1,019 delegates in the Federal Congress Plurality of delegates needed to win
- Opinion polls
- Registered: Primary: 198,123
- Turnout: Primary: 132,850 (67.1%) Congress: 990 (97.2%)
| Candidate | Pedro Sánchez | Eduardo Madina | José Antonio Pérez Tapias |
| Popular vote | 64,116 (48.3%) | 47,750 (36.0%) | 19,869 (15.0%) |
| Delegate vote | Unopposed | Withdrew | Withdrew |
| Executive | 849 (86.2%) | Withdrew | Withdrew |
| Party leader before election Alfredo Pérez Rubalcaba | Party leader after election Pedro Sánchez |

= 2014 PSOE federal party congress =

The Spanish Socialist Workers' Party (PSOE) held an extraordinary federal congress in Madrid from 26 to 27 July 2014, to renovate its governing bodies—including the post of secretary-general, which amounted to that of party leader. A primary election to elect the new party secretary-general was held on 13 July.

The congress was called by outgoing PSOE leader Alfredo Pérez Rubalcaba after his party's poor results at the 2014 European Parliament election, garnering just 23% of the vote.
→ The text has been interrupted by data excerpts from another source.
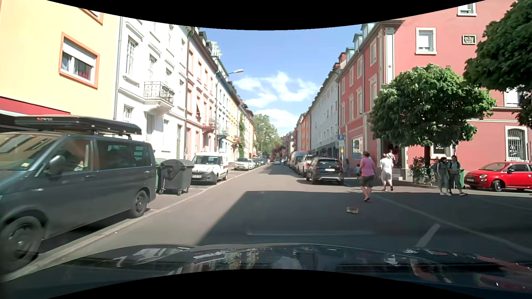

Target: Follow the waypoints while adhering to traffic rules and regulations

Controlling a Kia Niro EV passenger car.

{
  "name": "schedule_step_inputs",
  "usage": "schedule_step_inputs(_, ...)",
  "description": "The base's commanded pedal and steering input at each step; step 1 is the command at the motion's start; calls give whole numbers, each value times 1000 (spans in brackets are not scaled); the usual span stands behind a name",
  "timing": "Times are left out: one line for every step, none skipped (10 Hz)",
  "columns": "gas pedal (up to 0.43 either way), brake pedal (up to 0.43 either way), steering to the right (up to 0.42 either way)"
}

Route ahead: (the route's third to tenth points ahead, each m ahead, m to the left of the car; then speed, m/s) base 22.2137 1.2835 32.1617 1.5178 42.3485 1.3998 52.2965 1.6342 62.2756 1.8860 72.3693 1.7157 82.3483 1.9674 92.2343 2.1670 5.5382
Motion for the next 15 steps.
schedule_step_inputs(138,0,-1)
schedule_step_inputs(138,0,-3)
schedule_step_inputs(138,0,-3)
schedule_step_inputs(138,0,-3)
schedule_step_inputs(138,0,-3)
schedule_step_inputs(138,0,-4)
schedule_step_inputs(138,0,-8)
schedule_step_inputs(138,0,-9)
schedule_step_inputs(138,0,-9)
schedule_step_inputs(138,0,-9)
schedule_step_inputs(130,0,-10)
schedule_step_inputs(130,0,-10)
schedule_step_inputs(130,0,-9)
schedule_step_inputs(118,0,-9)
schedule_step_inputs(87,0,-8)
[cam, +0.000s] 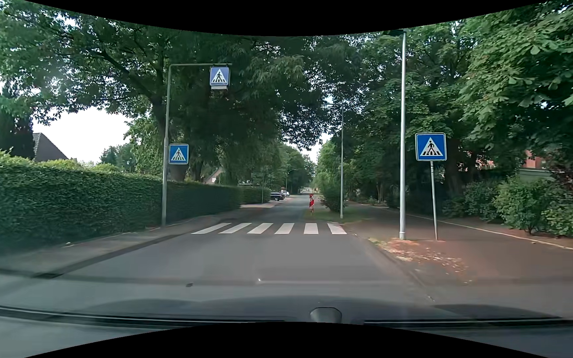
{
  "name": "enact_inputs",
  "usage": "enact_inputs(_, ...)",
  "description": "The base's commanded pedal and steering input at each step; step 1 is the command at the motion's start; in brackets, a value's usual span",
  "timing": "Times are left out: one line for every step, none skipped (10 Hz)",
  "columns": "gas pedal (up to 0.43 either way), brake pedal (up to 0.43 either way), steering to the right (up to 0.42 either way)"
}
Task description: Follow the waypoints while adhering to traffic rules and regulations
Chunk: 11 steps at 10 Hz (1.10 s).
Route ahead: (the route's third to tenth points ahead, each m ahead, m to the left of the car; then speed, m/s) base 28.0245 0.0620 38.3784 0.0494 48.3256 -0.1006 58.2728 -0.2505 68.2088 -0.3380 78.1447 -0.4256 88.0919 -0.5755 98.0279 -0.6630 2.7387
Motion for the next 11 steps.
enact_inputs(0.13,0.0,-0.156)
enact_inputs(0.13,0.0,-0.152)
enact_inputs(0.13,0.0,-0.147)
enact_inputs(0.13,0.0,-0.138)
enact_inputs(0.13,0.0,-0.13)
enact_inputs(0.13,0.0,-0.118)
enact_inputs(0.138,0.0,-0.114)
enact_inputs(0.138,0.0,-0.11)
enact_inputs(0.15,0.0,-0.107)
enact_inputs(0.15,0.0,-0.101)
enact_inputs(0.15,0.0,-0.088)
Rubalcaba announced his intention not to run for either his party's leadership or for the 2015 Spanish general election.

==Election system==
This Federal Congress was the first held at a national level in which all party members and affiliates (around 200,000) had the possibility to be consulted, several days before the Congress was held, about which person they wanted to become the new party leader. While not a legally binding ballot, the results were likely to be respected by the 1,000 party delegates which finally elected the new party's Secretary-General. Party members wishing to contend the election were required to gather the endorsement of at least 5% of the party membership before June 27.

==Background==
The 2011 general election had resulted in a landslide victory for Mariano Rajoy's People's Party (PP), a result of the financial crisis which had been hurting the country's economy since 2008. The ruling Spanish Socialist Workers' Party (PSOE), amidst a climate of high unpopularity, was ousted from power with the worst election result since the first post-Francoist electoral process in 1977. Then prime minister José Luis Rodríguez Zapatero had decided to stand down as PM candidate in early 2011 and as party leader once the quadrennial party congress due for early 2012 was held. Alfredo Pérez Rubalcaba, PSOE candidate for the 2011 election and former Deputy Prime Minister, was elected new Secretary-General in a tight fight against former Minister of Defence Carme Chacón.

However, as the new Rajoy's government was forced to pass new austerity measures and spending cuts, including a harsh labor reform and a very austere state budget for 2012, the new Government's ratings plummeted in opinion polls as it met with widespread protests and two general strikes. Little over 6 months of government had seen support for the PP government plummet from 45% in the general election to 34% in mid-to late 2012 polls, the most support lost by a political party in its first months of government in the country's history.

However, despite the PP's falling ratings, the PSOE found itself unable to regain lost support, suffering from the memory on Zapatero's last government and his economic management, as well as the emergence of major corruption scandals in both parties, regarding possible illegal financing on both the People's Party and the Socialist Party regional government of Andalusia. A series of negative regional election results throughout 2012, coupled with an internal crisis in 2013 and the threat of rupture from the party's Catalonia partner, the Socialists' Party of Catalonia (PSC), further weakened the PSOE, with Rubalcaba's leadership being put into question as his popularity ratings plummeted. The crisis was temporarily settled after the party's political conference in November 2013, with the question on the party's leadership being initially postponed for late 2014.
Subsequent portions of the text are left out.